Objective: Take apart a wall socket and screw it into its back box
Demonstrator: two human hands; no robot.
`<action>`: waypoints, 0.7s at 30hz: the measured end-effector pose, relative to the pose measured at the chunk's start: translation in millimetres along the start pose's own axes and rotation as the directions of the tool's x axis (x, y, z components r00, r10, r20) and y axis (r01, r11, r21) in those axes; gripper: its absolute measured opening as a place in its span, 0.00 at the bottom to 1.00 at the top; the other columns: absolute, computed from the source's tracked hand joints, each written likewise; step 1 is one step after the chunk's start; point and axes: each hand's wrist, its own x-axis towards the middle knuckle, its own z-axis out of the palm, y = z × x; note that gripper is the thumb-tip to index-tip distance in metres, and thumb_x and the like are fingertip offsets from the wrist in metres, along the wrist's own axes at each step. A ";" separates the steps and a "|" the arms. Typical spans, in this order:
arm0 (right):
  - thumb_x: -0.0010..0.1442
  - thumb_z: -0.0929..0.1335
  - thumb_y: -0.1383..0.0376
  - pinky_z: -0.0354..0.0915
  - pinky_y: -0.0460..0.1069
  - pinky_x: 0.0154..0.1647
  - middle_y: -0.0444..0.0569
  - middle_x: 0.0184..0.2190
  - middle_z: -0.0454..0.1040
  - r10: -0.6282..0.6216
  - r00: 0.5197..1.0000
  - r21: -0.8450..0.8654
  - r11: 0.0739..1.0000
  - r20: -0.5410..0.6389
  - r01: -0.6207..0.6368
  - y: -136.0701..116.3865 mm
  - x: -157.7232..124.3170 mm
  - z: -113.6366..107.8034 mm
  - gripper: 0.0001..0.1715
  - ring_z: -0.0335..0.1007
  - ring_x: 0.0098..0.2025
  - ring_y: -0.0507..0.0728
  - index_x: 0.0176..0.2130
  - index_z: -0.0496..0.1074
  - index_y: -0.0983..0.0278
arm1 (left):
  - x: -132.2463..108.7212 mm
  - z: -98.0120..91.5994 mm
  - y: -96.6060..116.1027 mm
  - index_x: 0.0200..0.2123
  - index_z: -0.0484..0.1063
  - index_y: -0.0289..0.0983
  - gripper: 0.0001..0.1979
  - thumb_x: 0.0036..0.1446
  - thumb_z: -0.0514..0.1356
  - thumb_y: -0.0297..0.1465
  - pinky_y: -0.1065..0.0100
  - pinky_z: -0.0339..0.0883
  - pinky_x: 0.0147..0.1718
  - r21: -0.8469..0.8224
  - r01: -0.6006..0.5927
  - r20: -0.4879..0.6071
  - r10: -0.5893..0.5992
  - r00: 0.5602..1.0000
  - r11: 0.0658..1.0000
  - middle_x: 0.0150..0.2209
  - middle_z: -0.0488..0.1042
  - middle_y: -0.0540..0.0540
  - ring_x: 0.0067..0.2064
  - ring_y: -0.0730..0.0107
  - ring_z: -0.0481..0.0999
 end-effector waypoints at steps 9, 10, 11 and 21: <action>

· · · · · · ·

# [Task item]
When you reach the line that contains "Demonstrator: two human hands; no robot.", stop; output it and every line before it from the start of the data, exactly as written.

# [Finished exercise]
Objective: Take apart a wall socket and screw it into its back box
Demonstrator: two human hands; no robot.

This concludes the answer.